As if this is not enough, the report further reveals that Capital Gains Tax was not assessed and collected by the Ghana Revenue Authority (GRA) in the sale of the seven per cent interest by Anadarko in the Jubilee and TEN Fields in 2021.
“This NPP Government is proving by the day that the nation’s oil resources cannot be entrusted in their care because not long ago, the PIAC, under the chairmanship of Dr Steve Manteaw, accused them over their inability to account for about GHȼ2 billion of Ghana’s oil cash for the 2017, 2018 and 2019 fiscal years.
“This is surely another ‘Agyapa’ deal in the making and we, as a Minority, will not sit aloof for this government to raid the national purse, especially at a time when the nation is struggling to raise much needed revenues for critical expenditure,” the statement said.
“We demand that the Minister for Finance and for that matter government, must, with immediate effect, repatriate all such illegal transfer payments into the Petroleum Holding Fund (PHF).
“Failure to comply with our ultimatum will compel the Minority to use the necessary parliamentary processes to haul the Minister for Finance to parliament for possible censure,” the statement concluded.
However, reacting to the issue on an Accra-based Class 91.3 FM, Friday, 30th September 2020, Chairman of the Mines and Energy Committee in Parliament, Samuel Atta Akyea said his findings showed that “there was an opinion from the Attorney General to the effect that they needn’t place the money in that account for the simple reason that there’s a seven per cent equity acquisition in the TEN and Jubilee fields by GNPC Subsidiary and they didn’t have the money, so the Ministry of Finance lent them the money so they do this acquisition; they are trying to improve the governmental stakes in these petroleum blocks.
“When they [GNPC Subsidiaries] took the loan, they were unable to pay it, so they used the petroleum receipts due them to settle it, so the Ministry of Finance took the money and paid for the loan upfront,” Mr Atta Akyea explained.
“The whole problem is simple: that the sheer fact that the money was not lodged in the PHF does not mean the money has been spirited away or stolen. It’s all a balancing account but when it is pushed to the political dimension that some money has been spirited away, it leaves much to be desired,” he added.
He said: “The sum of money, if you look at it, is equal to the seven per cent equity stake that the government, through GNPC Subsidiary, has acquired.
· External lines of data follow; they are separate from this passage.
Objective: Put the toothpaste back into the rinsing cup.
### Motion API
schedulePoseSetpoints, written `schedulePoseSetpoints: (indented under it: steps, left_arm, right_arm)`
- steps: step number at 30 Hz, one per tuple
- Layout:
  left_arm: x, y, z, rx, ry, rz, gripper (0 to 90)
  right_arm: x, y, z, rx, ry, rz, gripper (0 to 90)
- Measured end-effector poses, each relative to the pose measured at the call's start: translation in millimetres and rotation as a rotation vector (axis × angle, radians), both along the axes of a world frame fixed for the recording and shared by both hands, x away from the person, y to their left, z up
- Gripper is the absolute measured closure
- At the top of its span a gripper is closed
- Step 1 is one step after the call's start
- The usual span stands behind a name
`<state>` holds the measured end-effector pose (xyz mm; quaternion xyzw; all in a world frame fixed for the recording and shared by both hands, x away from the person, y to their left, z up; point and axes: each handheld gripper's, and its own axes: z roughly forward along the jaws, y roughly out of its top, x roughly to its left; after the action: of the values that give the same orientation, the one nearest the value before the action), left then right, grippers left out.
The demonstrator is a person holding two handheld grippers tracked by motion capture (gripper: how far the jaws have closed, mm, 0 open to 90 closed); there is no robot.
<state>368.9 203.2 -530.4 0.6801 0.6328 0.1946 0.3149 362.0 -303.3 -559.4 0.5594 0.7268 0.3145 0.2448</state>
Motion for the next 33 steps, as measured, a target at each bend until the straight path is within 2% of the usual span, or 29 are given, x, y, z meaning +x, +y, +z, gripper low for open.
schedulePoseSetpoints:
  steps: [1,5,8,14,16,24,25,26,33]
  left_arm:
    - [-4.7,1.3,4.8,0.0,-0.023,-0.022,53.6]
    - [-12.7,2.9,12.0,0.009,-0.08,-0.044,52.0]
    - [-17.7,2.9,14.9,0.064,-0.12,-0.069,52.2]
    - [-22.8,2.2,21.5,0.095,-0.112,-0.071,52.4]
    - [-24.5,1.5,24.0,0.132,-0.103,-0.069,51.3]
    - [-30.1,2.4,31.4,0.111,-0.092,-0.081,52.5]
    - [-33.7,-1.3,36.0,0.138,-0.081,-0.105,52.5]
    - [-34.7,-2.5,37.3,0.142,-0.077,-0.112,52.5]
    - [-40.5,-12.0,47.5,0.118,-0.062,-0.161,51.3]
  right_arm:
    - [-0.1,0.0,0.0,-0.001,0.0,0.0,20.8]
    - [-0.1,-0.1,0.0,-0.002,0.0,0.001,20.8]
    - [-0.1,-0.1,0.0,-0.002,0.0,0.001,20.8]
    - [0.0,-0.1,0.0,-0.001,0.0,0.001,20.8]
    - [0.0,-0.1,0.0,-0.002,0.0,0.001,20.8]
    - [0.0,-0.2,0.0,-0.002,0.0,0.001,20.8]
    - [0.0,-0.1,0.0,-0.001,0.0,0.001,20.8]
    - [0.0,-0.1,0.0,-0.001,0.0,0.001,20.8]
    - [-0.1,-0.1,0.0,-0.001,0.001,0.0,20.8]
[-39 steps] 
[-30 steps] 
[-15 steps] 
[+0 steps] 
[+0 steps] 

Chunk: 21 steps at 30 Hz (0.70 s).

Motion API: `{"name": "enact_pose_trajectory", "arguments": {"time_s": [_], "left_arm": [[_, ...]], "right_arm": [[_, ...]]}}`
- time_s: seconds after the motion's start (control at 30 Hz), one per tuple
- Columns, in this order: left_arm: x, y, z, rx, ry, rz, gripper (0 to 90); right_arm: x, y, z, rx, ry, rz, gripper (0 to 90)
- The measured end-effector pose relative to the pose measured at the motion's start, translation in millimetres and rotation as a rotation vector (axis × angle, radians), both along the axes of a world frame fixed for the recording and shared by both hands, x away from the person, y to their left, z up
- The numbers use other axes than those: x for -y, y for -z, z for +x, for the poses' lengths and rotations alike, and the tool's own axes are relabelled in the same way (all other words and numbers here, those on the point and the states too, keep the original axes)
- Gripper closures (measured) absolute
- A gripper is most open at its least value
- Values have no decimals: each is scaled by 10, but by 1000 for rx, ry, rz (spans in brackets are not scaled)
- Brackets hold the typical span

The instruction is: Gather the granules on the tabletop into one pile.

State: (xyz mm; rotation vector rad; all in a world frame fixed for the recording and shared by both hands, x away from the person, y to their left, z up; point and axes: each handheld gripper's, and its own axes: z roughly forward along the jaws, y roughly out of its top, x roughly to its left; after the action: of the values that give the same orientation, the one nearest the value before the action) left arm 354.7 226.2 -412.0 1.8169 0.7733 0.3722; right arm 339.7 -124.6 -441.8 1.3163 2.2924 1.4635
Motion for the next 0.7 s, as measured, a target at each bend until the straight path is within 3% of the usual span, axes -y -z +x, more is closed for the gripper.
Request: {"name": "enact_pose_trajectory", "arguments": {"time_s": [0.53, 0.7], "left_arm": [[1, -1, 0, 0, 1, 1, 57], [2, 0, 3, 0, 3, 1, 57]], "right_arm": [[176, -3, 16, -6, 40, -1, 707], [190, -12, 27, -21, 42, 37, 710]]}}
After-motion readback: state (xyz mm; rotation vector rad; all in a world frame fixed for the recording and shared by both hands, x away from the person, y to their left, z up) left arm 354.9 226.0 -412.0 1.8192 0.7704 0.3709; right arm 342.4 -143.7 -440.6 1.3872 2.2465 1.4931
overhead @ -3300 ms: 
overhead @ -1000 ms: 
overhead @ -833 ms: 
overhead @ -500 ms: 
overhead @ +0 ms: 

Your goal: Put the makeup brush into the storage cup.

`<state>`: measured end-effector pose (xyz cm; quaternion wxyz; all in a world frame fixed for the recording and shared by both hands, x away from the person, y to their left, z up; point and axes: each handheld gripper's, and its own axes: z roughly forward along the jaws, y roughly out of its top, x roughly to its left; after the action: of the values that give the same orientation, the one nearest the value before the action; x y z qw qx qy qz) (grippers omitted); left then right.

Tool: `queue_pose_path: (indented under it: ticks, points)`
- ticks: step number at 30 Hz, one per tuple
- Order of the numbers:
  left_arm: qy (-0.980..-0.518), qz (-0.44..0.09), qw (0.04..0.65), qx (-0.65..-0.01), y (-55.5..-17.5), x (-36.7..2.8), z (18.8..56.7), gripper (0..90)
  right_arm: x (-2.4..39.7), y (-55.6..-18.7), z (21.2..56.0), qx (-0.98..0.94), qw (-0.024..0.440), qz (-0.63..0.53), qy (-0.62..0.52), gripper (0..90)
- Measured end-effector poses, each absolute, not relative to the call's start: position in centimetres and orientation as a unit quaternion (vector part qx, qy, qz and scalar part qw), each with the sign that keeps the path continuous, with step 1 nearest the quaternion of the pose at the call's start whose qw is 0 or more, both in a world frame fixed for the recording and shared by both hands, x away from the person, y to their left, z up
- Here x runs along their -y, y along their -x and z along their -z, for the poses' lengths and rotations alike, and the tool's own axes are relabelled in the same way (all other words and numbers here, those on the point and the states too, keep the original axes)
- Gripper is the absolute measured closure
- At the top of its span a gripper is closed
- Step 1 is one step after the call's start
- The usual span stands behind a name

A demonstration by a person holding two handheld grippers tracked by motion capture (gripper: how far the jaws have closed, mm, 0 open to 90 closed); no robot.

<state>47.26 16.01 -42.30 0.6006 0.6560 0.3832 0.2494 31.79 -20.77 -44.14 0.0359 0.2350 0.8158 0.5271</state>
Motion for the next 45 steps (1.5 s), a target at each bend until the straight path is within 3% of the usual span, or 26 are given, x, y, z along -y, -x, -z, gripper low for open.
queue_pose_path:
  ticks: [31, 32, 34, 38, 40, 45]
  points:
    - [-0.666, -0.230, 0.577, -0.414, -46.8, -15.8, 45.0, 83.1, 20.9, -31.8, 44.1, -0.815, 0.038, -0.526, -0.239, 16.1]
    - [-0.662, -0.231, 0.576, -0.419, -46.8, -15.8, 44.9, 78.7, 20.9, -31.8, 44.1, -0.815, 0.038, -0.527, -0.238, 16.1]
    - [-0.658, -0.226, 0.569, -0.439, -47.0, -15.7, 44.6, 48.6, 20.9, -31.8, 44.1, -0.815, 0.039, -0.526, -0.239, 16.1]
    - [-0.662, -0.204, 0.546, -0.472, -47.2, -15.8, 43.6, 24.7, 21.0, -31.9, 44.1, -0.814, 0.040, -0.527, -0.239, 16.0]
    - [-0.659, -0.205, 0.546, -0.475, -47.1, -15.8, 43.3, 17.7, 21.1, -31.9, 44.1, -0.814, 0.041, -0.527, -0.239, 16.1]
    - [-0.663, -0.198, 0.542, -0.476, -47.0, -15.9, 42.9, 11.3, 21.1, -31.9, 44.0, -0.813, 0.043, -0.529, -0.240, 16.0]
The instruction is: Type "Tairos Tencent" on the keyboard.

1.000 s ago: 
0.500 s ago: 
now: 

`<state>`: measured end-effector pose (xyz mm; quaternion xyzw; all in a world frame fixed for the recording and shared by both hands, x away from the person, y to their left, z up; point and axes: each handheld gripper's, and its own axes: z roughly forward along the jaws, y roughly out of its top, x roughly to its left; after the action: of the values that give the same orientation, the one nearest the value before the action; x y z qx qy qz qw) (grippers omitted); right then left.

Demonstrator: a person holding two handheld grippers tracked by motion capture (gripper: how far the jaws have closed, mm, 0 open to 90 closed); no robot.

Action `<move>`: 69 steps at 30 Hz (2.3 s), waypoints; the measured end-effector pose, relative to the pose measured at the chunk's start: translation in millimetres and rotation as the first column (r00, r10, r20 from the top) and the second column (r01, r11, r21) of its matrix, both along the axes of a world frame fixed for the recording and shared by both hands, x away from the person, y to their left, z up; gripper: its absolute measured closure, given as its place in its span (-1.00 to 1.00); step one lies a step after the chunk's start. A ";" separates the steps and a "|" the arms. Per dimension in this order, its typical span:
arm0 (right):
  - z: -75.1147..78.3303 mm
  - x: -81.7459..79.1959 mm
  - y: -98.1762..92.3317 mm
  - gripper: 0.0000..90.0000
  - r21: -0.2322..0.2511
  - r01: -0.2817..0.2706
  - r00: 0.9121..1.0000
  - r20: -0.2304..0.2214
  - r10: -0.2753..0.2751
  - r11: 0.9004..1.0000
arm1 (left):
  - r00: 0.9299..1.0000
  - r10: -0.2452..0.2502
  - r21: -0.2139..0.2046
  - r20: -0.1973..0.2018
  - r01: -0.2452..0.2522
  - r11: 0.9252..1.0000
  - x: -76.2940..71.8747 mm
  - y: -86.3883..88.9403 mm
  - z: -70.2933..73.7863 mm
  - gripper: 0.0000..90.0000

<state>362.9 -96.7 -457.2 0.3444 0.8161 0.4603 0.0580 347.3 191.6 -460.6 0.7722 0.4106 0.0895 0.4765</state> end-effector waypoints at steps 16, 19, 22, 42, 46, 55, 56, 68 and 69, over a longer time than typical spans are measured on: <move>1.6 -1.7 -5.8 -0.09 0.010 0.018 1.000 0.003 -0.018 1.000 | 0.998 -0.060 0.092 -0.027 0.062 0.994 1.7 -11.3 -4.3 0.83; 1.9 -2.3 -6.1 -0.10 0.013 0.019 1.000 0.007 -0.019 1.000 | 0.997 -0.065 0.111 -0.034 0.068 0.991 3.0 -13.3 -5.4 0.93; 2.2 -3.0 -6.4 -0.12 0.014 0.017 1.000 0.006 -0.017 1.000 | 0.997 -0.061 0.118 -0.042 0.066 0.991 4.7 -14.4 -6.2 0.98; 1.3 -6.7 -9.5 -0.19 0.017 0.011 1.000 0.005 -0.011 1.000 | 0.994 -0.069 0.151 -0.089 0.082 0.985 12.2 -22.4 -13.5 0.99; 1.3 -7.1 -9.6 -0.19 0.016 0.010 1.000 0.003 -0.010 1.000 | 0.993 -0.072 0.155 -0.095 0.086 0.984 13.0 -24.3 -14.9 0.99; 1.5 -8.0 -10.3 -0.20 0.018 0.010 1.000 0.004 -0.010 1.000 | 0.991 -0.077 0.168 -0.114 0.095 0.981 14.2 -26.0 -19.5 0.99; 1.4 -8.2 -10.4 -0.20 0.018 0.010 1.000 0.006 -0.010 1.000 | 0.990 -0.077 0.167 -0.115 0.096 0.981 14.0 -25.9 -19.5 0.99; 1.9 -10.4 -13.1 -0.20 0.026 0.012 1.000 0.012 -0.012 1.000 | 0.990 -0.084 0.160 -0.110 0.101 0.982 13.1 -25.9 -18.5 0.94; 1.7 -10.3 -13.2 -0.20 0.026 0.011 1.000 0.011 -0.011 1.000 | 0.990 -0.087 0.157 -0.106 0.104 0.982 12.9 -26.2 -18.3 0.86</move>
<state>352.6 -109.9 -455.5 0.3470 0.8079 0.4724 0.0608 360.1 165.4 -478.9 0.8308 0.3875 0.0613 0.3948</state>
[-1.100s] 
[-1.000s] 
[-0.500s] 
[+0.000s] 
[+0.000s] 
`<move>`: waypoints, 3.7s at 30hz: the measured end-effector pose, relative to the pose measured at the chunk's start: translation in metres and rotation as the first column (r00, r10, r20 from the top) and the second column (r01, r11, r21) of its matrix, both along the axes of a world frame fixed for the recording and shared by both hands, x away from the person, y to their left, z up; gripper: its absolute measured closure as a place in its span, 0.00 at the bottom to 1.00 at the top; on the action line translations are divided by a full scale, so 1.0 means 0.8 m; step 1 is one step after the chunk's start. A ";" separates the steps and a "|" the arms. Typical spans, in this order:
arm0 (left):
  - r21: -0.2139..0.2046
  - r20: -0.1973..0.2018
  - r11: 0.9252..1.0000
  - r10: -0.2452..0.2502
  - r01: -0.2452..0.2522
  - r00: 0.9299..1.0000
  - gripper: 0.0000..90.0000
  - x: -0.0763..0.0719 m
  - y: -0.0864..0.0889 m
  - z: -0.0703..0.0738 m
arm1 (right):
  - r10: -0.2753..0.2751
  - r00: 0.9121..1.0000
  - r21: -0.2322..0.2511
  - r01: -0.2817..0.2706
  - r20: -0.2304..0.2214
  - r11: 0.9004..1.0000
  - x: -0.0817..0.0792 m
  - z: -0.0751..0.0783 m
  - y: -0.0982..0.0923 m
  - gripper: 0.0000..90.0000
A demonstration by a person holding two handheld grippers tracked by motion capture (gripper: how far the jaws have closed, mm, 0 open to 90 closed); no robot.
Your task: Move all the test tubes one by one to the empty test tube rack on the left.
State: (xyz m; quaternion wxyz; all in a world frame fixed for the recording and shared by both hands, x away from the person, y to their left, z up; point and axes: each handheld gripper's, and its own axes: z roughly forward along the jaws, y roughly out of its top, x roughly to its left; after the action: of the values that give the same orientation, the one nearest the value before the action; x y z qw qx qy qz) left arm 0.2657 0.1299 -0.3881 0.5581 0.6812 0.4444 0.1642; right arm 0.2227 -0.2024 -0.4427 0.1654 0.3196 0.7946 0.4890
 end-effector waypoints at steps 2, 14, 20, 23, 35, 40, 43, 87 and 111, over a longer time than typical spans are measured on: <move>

Let’s look at it from that perspective. So, when somebody is using his ingenuity to confer advantage and benefit to Ghana, ultimately, how can that be a problem?
“And if the money was not so lodged in the PHF but it is shown that, indeed, the shares have been acquired, and the shares have been paid for, how can that be anything to undermine this country financially?” he wondered.
He continued: “Are we looking at the substance or the form? The sheer fact that the money was not lodged in the account but the money has been applied as it can be applied in the share acquisition to the benefit of Ghana.”
Mr. Atta Akyea, who is the MP for Akyem Abuakwa South in the Eastern Region, said: “My concern, with the greatest of respect, is that even if administrative processes were not followed, is there any disadvantage to Ghana when seven per cent shares have been acquired in the TEN and Jubilee fields?
“That is the point of the matter. If administrative procedures were not followed, has it caused any financial loss to the state or it has helped us financially because if we are not careful, anything becomes political and propaganda.”
He added: “My joy is that no money has been lost to the state yet because we have gained. If there are any tax implications on this transition, then they should be called upon to pay the tax.”